6. Discuss the feedback and amendments . Ans : Feedback is made up of comments and ratings left by other eBay members you've bought from and sold
to. These comments and ratings are valuable indicators of your reputation as a buyer or seller on eBay. They are included, along with an overall Feedback Score, in your Feedback Profile. How Feedback works For each transaction, buyers and sellers can choose rate each other by leaving Feedback. Feedback from buyers can consiste of a positive, negative or neutral rating, and a short comment. Feedback from sellers can consist of a positive rating and a short comment. These ratings are used to determine Feedback Scores. With some exceptions, outlined below, Feedback works like this: A positive rating increases the Feedback Score by one point. A neutral rating does not change the Feedback Score. A negative rating decreases the Feedback Score by one point. Each member may affect your score by one point (positive, negative or neutral) per transaction. However, to make sure that repeat Feedback is calculated in the Feedback Score, the new transaction the member is leaving Feedback for must end in a separate week. For Feedback, eBay defines a week as Monday through Sunday,
Pacific Standard Time. Pacific Standard Time is Indian Standard time less 12.5 hours from March to September and IST less 13.5 hours from October to February.
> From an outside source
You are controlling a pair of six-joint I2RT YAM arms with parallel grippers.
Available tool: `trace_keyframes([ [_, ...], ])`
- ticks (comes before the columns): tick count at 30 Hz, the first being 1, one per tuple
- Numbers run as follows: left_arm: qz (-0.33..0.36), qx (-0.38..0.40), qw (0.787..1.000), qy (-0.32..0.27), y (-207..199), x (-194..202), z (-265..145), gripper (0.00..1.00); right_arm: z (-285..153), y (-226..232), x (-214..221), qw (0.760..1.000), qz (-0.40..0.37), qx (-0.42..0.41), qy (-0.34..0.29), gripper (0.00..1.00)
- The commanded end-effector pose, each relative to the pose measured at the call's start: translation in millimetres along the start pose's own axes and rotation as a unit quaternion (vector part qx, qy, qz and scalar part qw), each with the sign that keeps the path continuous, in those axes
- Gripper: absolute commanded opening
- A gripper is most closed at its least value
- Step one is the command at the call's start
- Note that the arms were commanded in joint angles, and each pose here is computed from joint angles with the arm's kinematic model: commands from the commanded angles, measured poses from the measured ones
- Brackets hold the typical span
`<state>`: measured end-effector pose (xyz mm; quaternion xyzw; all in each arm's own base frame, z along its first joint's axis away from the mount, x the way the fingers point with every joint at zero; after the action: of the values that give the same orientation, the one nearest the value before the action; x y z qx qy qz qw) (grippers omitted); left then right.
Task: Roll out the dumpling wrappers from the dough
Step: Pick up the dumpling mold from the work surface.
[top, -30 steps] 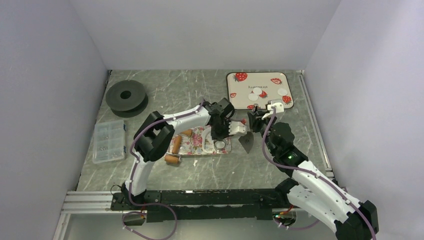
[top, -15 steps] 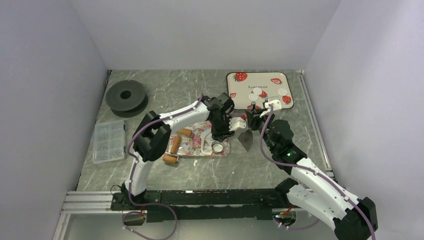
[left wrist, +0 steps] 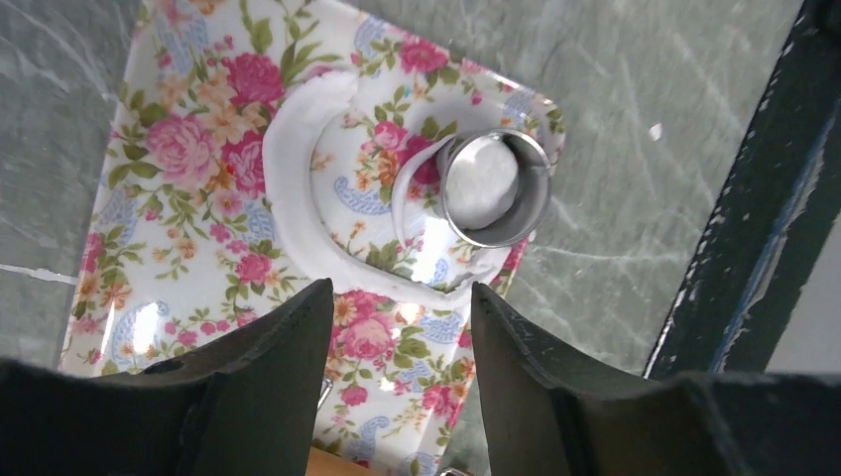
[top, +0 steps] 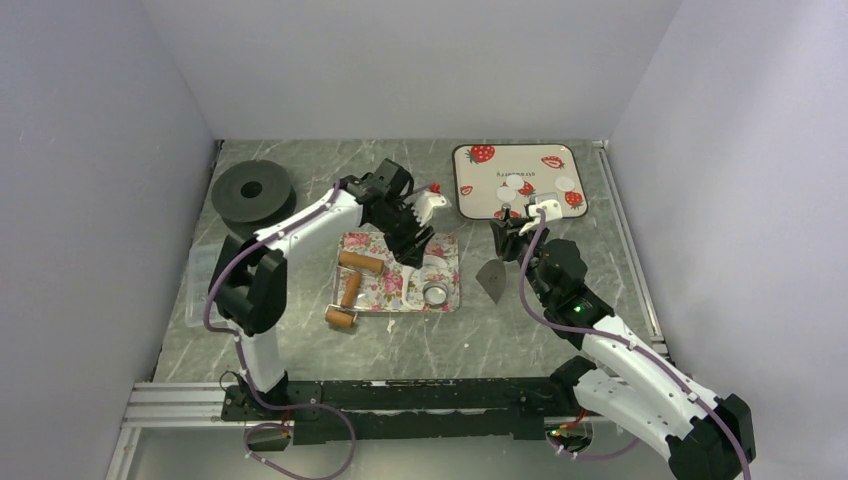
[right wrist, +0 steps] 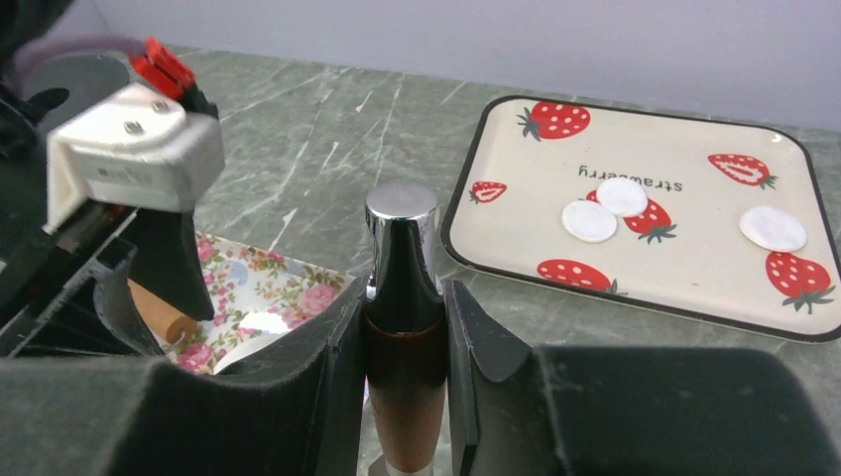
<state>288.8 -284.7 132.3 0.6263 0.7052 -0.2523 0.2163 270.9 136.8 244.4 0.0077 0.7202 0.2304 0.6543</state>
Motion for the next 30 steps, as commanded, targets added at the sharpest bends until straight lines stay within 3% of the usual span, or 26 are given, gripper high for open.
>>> trace_keyframes([
  [1, -0.029, 0.013, 0.998, -0.051, -14, -23, 1, 0.58, 2, 13, -29, 0.998, 0.017, -0.027, -0.048, 0.0],
  [7, -0.075, 0.046, 0.995, -0.043, -14, -11, 29, 0.57, 0, 13, -25, 0.998, 0.019, -0.03, -0.043, 0.0],
  [16, -0.085, 0.066, 0.994, -0.01, -18, 0, 51, 0.55, -7, 7, -23, 0.999, 0.015, -0.024, -0.046, 0.0],
  [24, -0.076, 0.073, 0.994, 0.012, -22, 5, 64, 0.42, -10, 5, -23, 0.998, 0.018, -0.022, -0.051, 0.0],
  [30, -0.061, 0.057, 0.996, 0.02, -20, 3, 62, 0.22, -13, 5, -22, 0.998, 0.021, -0.022, -0.052, 0.0],
])
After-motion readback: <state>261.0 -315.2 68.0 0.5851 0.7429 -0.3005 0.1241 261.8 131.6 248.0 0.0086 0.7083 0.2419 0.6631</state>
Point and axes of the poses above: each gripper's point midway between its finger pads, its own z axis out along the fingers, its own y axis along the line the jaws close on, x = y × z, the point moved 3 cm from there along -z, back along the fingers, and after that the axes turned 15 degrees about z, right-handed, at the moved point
For example, a buyer wins an item on Tuesday, then receives it and gives the seller positive Feedback on Thursday. If the buyer wins another item that week with the same seller, the Feedback the buyer leaves will not count toward the seller's Feedback Score. But if the buyer wins another item the following Tuesday, the Feedback will count toward the seller's Feedback Score. Important things to know about Feedback Always leave Feedback after a transaction so that other members may benefit from your experience. You cannot remove Feedback you have left, so be sure to leave only fair and factual comments and ratings that relate to a specific transaction you have with your trading partner. Usually, a high Feedback Score and high percentage is a good sign, but you should always check your trading partner's Feedback Profile to read comments and look for negative remarks. If you are a buyer, contact your seller to try to resolve any issues before leaving neutral or negative Feedback. You must be a registered member to leave Feedback. You may leave Feedback on the items you purchased as a guest after you register. If the seller files an Unpaid Item dispute against a buyer, any negative or neutral Feedback left by that buyer will be removed if the buyer does not respond to the dispute before the deadline, and the unpaid item is recorded on the buyers account. When a member is suspended, eBay will remove any neutral or negative Feedback left by that member. Buyers must wait at least seven days before leaving a negative or neutral Feedback for a Power Seller who has been registered on eBay for at least 12 months.